- **Dataset excerpt**:

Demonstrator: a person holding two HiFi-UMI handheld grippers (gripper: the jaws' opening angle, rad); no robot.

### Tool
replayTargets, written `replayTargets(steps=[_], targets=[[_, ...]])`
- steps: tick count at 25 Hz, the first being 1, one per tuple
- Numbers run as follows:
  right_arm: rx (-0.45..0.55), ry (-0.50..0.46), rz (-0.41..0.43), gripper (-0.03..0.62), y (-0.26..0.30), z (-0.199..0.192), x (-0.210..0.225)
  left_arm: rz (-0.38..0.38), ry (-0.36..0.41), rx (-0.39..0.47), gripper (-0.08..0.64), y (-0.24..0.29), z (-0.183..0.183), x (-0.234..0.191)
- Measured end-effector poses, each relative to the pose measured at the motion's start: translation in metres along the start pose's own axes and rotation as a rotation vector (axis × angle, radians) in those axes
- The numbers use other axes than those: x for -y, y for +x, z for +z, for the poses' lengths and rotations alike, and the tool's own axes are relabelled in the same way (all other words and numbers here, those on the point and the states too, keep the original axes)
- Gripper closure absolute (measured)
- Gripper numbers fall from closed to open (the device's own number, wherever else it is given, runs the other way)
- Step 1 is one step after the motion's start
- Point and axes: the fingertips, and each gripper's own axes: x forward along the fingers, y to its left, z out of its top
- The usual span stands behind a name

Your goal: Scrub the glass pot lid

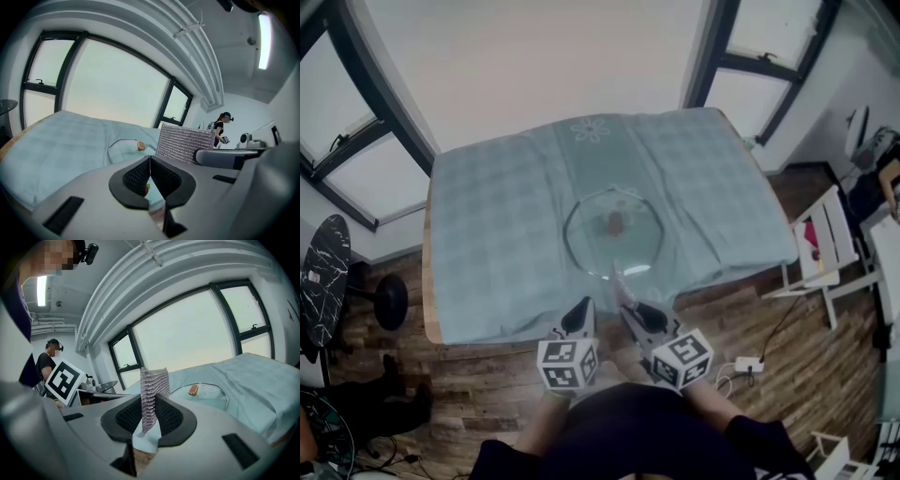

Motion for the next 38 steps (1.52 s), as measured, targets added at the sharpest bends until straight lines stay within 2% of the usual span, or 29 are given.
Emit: replayTargets(steps=[9,18,27,38], targets=[[-0.02,-0.02,-0.029,0.514,0.023,0.013,0.009,-0.005,0.006,-0.008,0.557,0.014,0.014,-0.021],[-0.014,-0.02,-0.024,0.514,0.042,0.033,0.021,0.017,-0.01,-0.015,0.557,0.029,0.027,-0.034],[0.024,-0.012,-0.011,0.514,0.081,0.063,0.061,0.049,-0.005,-0.022,0.557,0.065,0.056,-0.048],[-0.007,-0.052,0.005,0.514,0.129,0.086,0.103,0.102,-0.042,-0.019,0.557,0.107,0.077,-0.075]])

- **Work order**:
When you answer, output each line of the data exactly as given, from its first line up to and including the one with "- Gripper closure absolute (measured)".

- **Answer to this problem**:
Demonstrator: a person holding two HiFi-UMI handheld grippers (gripper: the jaws' opening angle, rad); no robot.

### Tool
replayTargets, written `replayTargets(steps=[_], targets=[[_, ...]])`
- steps: tick count at 25 Hz, the first being 1, one per tuple
- Numbers run as follows:
  right_arm: rx (-0.45..0.55), ry (-0.50..0.46), rz (-0.41..0.43), gripper (-0.03..0.62), y (-0.26..0.30), z (-0.199..0.192), x (-0.210..0.225)
  left_arm: rz (-0.38..0.38), ry (-0.36..0.41), rx (-0.39..0.47), gripper (-0.08..0.64), y (-0.24..0.29), z (-0.183..0.183), x (-0.234..0.191)
- Measured end-effector poses, each relative to the pose measured at the motion's start: translation in metres along the start pose's own axes and rotation as a rotation vector (axis × angle, radians) in those axes
- The numbers use other axes than those: x for -y, y for +x, z for +z, for the poses' lengths and rotations alike, and the tool's own axes are relabelled in the same way (all other words and numbers here, those on the point and the states too, keep the original axes)
- Gripper closure absolute (measured)

That is the complete answer to the exercise.